With the Asus Eee dominating the small laptop sector, HP wants to bully its way in to the mindset of travellers packing light with a mini notebook of its own. Is it worth a look? We get working on the move to find out.
Weighing in at just 1.27kg, sporting a glossy 8.9-inch screen and only 33mm thick the HP 2133 Mini-Note is it has to be said small, but solid.
Compared to the Asus Eee PC, it's wider and heavier, but the same depth and thickness. It's also considerably sturdier and nowhere near as flimsy.
That extra width benefits mainly the keyboard with the HP mini-note sporting a QWERTY keyboard that is 92% the size of a full-size offering. It's clear that the extra real estate offered here makes typing considerably easier than the Eee. At 92% keys are virtually full size and the keyboard is laid out as standard offering no surprises.
As with most laptop keyboards the F keys double up as shortcuts and you're able to set screen brightness, as well as control volume all at the press of two buttons.
Above the keyboard is the glossy 8.9-inch screen that sports a resolution up to 1280 x 768. Slightly over-reflective, certainly out in the sun, this resolution also suffers from being small meaning you'll have to strain your eyes to see what is going on. For us, we preferred running it at 1024 x 768. There is also an integrated 1.3 megapixel webcam.
Either side of the keyboard are the notebook's speakers in a similar arrangement to the Asus Eee 7-inch screen model. Sound, given the size, is surprisingly good, offering a well-rounded sound on the range of music and video that we listened to.
Below the keyboard is a tiny trackpad (3 x 6cm). While widescreen to emulate the display, the small size means it's almost impossible to use. More confusing is that the left and right buttons have been moved to either side of the trackpad rather than below. It might sound petty, but we still can't get used to it and our recommendation would be to get yourself a laptop mouse ASAP if you plan do use the pointer to any degree of normality. Luckily you can turn it off to stop accidental use.
When it comes to connections there aren't masses but enough to get you out of trouble. Being so small there obviously isn't a CD or DVD drive, however you do get a PC Express card slot alongside an SD card reader, two USB sockets, an Ethernet socket and VGA out so you can plug it in to a monitor so you can see what you are doing in the office. There is also a hard button for wireless connectivity so you can easily turn Wi-Fi on and off.
Inside and compared to the Eee's specs the HP 2133 Mini-Note will run around it in circles. Sporting a 1.2GHz Via C7-M ULV processor this isn't the fastest machine on the block but certainly enough to do remote working, checking emails, writing documents and surfing the web. Strangely you won't be able to get the 1.6GHz version as offered in the US.
Memory is upgradable to 2048MB and the system we had shipped with 1790MB of DDR2, 667MHz, although the standard configuration is 1GB.
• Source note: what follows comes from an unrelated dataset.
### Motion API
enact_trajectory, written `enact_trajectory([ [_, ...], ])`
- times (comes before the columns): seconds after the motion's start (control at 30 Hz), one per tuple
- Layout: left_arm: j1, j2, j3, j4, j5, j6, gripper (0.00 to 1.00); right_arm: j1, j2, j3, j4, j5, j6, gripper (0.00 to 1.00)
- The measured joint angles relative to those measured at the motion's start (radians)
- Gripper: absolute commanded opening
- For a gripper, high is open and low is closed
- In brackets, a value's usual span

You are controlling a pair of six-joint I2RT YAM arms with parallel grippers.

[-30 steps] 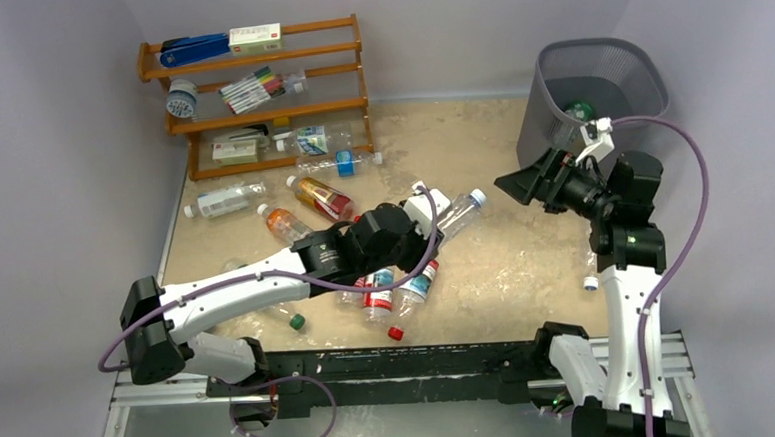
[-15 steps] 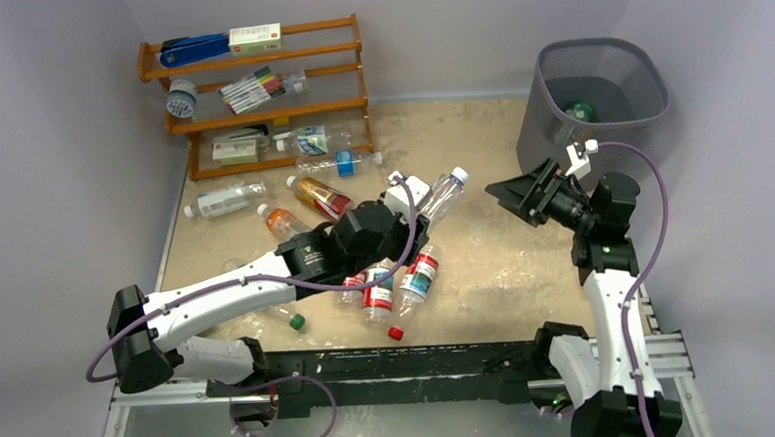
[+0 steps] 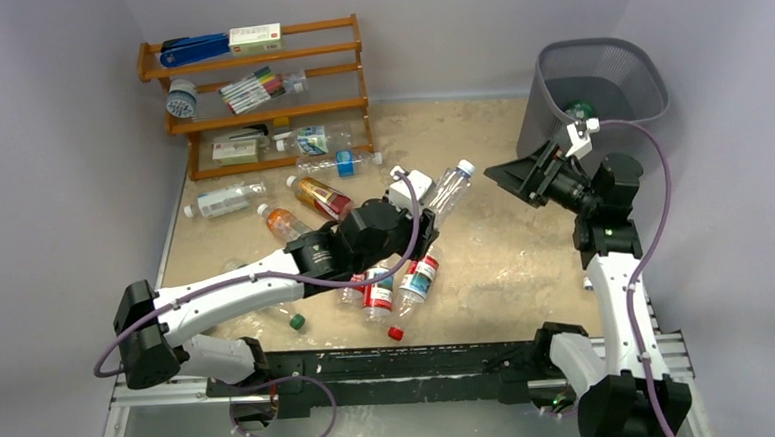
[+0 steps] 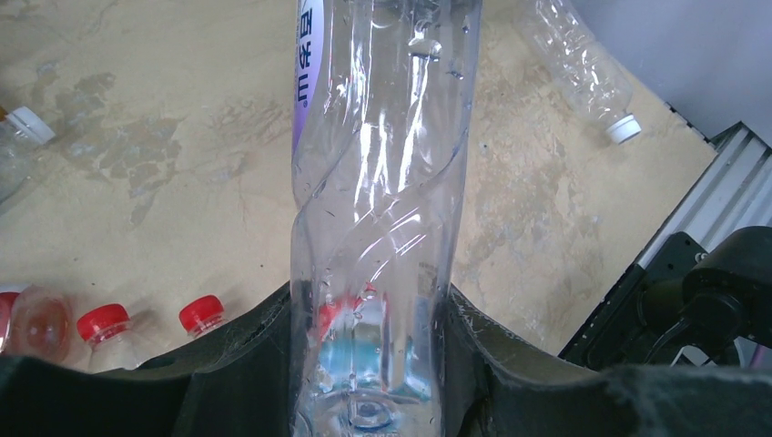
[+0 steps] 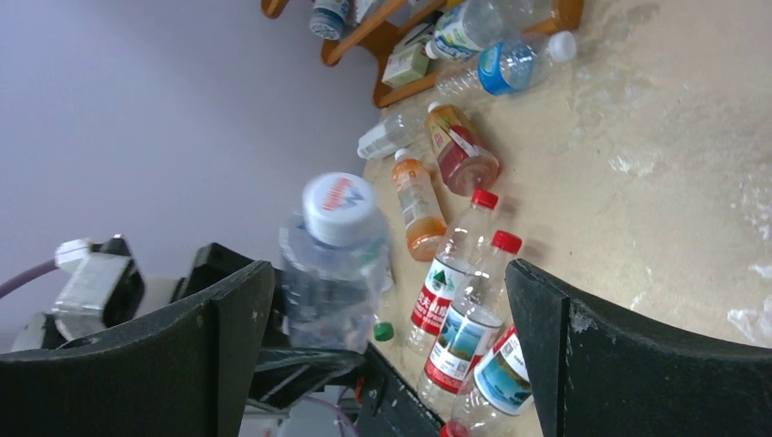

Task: Put the plastic bottles in the bin
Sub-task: Place the plastic bottle in the trash bin.

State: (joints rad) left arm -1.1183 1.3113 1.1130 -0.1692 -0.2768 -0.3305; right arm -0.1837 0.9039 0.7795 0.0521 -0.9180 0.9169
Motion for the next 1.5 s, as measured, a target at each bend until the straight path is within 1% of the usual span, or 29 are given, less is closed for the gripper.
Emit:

The biggest difference to the Eee is the hard drive. A whopping 120GB model compared to the Asus 900 Windows XP 12GB model means this is a fully-fledged laptop for storing media on the go and means you won't be having to worry about storage issues. It also means you can effectively store movies on the HP 2133 Mini-Note and negates the need for a DVD drive even further.
The system comes with either Linux or Windows Vista Business operating systems depending on what you need and the price varies accordingly. Rather than follow Asus' model and offer the same price point but with varying hardware specs. HP will simply charge you an £85 premium for Vista bringing the HP 2133 mini-note up to a non-budget £385.
A check on the performance of Vista and it comes back with a base score of 1.7 out of a possible 5.9.
According to Microsoft, "a computer with a base score of 1.0 or 2.0 usually has sufficient performance to do most general computing tasks, such as run office productivity applications and search the Internet. However, a computer with this base score is generally not powerful enough to run Windows Aero, or the advanced multimedia experiences that are available with Windows Vista".
Battery life again depends on what you are doing, however without a CD/DVD drive to burn through it, it's considerably longer than you might expect. There are two battery options for the mini-note, a three- or six-cell option. We had a unit with the six-cell battery and this is large enough to raise the laptop at an angle. Aside from giving us around 4 hours of charge it also makes the keyboard slightly easier to use. Although it has to be noted it means the design isn't flush on the backside of the laptop.
Compared to the Asus Eee, this will offer plenty more oomph for your cash and for those looking for a mini laptop that sports Windows Vista, a better option.
However at almost £400 it starts competing more with the Sony Viao's of this world rather than the £212 price tag of the entry-level Eee.
While the HP 2133 Mini-Note is a solid performer, we found its tiny trackpad awkward and the glossy screen hard to use on the go.
Luckily at least one can be fixed by packing a mouse and the other is saved by a zippy performance, that almost full QWERTY keyboard, 120GB hard drive and solid build.